I am a believer in our Constitution, rights and freedom. I will never punish the good people of America who have done no wrong. I am a supporter of our Second Amendment and will defend the rights of Americans.

Ed Baker

Southeast Portland

Opera abandons year-round supporters

While informative, the Tribune’s recent article “Opera Has a New Rhythm,” Sept, 22, tells only half the story about the Portland Opera’s new “festival” season. The other half should come from Portland opera-goers, many of whom feel abandoned by this development. 

Yes, it is important for the opera to remain fiscally stable, but in resorting to a festival season, the company condemns former subscribers and donors to 10 months without staged opera in a city known for its dedication to the arts. And, yes, thanks to the unstinting efforts of General Director Christopher Mattaliano, the Portland Opera has weathered the recent financial downturn that, in part, caused the closure of a limited number of companies nationwide, the majority of which have come back stronger as the economy gathers momentum. Would that the Portland Opera could come back stronger, too. Unfortunately, this does not seem the case.

Just one example (among many): casting for the 2016 festival season. The opera does not appear to be hiring, in Mattaliano’s words, “better talent” such as opera stars Angela Meade and Ruth Ann Swenson, who have appeared in past Junes — the heart of the opera’s new festival season — at the Astoria Music Festival.
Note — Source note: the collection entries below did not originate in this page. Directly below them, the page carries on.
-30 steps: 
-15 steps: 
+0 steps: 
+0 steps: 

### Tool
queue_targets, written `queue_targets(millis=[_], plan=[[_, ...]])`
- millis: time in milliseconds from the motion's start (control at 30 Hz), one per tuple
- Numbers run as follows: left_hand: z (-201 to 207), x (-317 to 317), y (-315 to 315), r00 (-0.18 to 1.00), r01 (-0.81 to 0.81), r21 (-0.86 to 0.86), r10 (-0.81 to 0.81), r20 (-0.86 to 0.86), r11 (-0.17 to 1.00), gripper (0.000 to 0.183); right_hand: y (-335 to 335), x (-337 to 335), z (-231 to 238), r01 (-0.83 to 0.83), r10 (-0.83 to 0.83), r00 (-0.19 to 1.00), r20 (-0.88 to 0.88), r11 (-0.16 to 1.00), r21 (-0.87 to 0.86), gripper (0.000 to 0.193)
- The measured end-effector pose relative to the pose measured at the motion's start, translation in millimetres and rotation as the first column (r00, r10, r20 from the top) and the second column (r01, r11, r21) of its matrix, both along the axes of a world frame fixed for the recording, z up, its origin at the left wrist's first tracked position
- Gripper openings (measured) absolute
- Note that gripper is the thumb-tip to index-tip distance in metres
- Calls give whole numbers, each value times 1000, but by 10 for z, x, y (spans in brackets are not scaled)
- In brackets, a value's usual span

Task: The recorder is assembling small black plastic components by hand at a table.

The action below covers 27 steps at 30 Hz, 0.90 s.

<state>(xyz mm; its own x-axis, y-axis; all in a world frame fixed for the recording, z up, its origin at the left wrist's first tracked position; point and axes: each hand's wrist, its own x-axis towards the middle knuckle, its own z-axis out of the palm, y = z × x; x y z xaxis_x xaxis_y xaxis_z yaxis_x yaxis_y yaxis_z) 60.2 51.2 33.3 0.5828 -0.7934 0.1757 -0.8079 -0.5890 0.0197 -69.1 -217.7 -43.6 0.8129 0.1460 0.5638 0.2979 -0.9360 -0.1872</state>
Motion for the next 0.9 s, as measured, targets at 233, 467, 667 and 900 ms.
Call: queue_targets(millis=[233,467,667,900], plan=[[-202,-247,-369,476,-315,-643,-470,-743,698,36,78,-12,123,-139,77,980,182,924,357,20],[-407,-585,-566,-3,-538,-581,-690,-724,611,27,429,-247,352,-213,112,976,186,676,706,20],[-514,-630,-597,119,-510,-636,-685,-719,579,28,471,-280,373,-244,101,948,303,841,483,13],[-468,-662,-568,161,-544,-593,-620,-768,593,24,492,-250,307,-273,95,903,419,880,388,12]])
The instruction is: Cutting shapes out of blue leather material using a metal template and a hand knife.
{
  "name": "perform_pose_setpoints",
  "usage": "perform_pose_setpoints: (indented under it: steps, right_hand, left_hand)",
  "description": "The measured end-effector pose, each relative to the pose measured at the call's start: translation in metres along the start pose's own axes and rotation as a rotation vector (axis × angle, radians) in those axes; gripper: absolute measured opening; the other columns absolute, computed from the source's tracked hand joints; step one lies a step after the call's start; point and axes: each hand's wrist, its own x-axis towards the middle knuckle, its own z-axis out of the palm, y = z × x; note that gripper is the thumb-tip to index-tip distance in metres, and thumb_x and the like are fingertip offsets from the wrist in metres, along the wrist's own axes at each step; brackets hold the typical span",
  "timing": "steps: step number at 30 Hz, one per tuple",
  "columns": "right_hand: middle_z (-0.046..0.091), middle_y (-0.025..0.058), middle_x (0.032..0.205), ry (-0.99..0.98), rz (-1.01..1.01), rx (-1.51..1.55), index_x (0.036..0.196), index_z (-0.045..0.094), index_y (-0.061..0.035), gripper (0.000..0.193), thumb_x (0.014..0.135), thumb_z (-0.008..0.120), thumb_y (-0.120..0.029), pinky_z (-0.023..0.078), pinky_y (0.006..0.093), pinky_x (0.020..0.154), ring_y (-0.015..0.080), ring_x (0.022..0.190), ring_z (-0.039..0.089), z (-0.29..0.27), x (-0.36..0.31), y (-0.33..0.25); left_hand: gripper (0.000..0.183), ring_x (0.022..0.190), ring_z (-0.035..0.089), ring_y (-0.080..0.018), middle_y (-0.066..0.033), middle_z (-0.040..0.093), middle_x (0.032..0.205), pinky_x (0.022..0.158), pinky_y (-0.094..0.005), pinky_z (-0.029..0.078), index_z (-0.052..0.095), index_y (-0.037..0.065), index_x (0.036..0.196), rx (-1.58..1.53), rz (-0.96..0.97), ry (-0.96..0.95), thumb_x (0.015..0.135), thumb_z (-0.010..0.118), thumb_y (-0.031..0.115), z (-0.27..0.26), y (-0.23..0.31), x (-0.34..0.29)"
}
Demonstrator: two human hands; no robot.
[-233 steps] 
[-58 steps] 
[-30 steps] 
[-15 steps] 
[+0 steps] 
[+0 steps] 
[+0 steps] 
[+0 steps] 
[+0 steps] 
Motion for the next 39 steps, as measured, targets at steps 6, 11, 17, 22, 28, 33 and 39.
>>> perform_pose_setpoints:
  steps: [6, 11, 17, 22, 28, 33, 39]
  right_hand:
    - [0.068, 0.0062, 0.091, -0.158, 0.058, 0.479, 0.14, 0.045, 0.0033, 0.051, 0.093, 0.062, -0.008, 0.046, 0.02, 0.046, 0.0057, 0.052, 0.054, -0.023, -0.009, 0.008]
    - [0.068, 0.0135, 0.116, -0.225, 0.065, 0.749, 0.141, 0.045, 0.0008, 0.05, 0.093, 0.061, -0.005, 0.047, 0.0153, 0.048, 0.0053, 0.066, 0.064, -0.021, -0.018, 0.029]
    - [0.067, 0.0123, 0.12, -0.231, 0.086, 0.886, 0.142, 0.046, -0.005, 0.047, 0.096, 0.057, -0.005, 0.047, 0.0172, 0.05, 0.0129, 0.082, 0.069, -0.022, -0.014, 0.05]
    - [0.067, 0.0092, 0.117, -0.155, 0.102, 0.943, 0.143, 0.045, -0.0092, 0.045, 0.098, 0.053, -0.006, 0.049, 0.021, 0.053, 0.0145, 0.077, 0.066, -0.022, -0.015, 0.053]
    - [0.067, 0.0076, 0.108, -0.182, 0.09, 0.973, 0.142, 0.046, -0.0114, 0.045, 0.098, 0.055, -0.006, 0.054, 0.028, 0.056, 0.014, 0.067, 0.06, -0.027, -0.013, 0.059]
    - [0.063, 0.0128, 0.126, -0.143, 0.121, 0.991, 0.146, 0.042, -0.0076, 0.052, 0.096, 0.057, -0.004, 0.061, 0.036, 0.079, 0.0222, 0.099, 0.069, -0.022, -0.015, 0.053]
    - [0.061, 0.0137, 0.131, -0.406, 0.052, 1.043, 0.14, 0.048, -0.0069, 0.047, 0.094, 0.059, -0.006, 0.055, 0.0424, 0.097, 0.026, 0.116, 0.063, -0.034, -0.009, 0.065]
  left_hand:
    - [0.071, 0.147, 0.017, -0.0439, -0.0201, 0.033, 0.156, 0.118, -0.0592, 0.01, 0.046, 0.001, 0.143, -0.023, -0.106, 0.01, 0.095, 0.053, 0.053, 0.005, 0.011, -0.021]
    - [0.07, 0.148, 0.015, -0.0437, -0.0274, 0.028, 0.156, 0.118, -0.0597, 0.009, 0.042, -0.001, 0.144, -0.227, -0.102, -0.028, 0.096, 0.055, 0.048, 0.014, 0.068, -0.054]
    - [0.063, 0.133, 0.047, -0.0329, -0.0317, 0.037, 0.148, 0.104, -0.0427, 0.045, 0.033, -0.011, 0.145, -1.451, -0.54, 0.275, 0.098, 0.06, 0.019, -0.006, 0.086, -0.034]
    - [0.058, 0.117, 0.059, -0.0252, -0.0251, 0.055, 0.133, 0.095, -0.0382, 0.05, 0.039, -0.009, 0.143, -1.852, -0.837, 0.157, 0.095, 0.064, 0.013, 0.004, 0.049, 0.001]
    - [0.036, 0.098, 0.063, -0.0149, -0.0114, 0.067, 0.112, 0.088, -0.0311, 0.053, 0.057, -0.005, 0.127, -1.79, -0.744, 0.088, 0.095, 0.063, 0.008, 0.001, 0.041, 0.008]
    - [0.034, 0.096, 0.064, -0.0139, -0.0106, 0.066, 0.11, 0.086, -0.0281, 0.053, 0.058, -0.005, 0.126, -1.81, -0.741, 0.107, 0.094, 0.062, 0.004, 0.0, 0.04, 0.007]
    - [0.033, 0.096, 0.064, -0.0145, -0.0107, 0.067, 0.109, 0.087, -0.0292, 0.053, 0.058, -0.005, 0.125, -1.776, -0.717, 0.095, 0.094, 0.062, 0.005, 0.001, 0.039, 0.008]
Rather, the opera will rely, in the main, on the talents of less established singers in its resident artists program. Great for these young artists, who deserve our encouragement, but not so great for those of us in Portland who love and have, until this unhappy juncture, supported the opera year-round.

Stewart Buettner

Southeast Portland

Why not smaller homes?

The Street of Dreams article featured in Business Tribune Oct. 6 tells us that next year’s homes will have a different feel than the small-footprint houses of this year’s show.

“The homes will be at least 4,500 square feet, though most will likely be close to 6,500 square feet,” says Gordon Foot of Stafford Land Company.

What was wrong with the small footprint homes? Have concerns about the environment come to an end? Where does Oregon’s “green” reputation fit into the McMansion “dream”? Or is green just the color of money?